George Edmund Street (1824-1881): St Thomas the Martyr in Oxford (1869)

Das Fenster, auf dem eine weibliche Figur das Neue Jerusalem in ihren Händen hält, verursachte 1869 bei seinem Einbau einen Skandal. Man empfand die figürliche Darstellung als zu katholisch für die anglikanische Kirche Thomas the Martyr in Oxford. Die ungewöhnliche Arbeit wurde von George Edmund Street (1824-1881), dem Architekten der Diözese, zur Ausführung vorgeschlagen. Heute kann man die Ablehnung dieser Arbeit kaum mehr nachvollziehen, sondern darf sich an der Schönheit dieser Arbeit erfreuen, als Katholik, als Protestant oder als Atheist. Die himmlische Stadt ist hier auf den Regenbogen gesetzt, der auch an das Edelsteinfundament erinnert. Auf ihm schieben sich etwa acht Türme von links nach rechts. Jeder hat eine individuelle Form und Größe, doch sie alle sind in die gleiche goldgelbe Farbe getaucht. Bei ihrer mittelalterliche Gestaltung kann man sogar die Quaderung der Steine erkennen, teilweise sind sie mit roten oder grünen Farbpunkten verziert.
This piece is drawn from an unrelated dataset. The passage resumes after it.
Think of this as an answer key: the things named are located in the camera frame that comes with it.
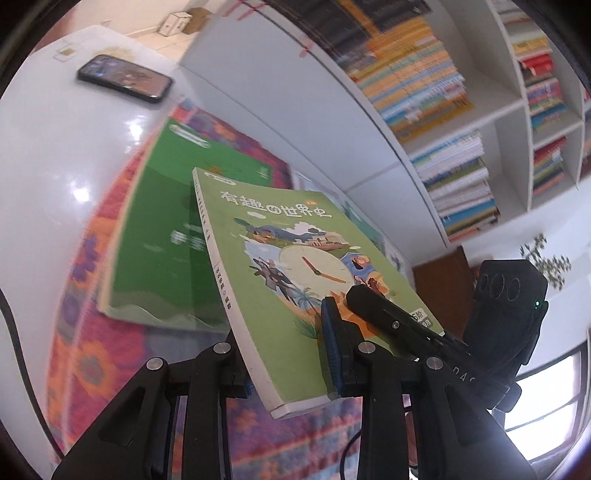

Von dem Todo gehen sieben Strahlen nach unten, die gleichsam an einen Rock, den die Frau tragen könnte, erinnern. Die weibliche Person, die das Stadtbild präsentiert, hat einen Heiligenschein, trägt einen auffälligen Haarkranz und teuren Schmuck – es muss aber nicht notgedrungen Maria sein, man kann in ihr auch eine andere Heilige oder die Personifikation der Stadt Jerusalem sehen – diese Freiheit ist jedem Betrachter und jeder Betrachter unbenommen.

John R. Whitehead: The church of St Thomas the Martyr, Oxford. A short history and guide, (Oxford) 2003.
Claus Bernet: Kirchenfenster und Glasarbeiten, Norderstedt 2013 (Meisterwerke des Himmlischen Jerusalem, 6).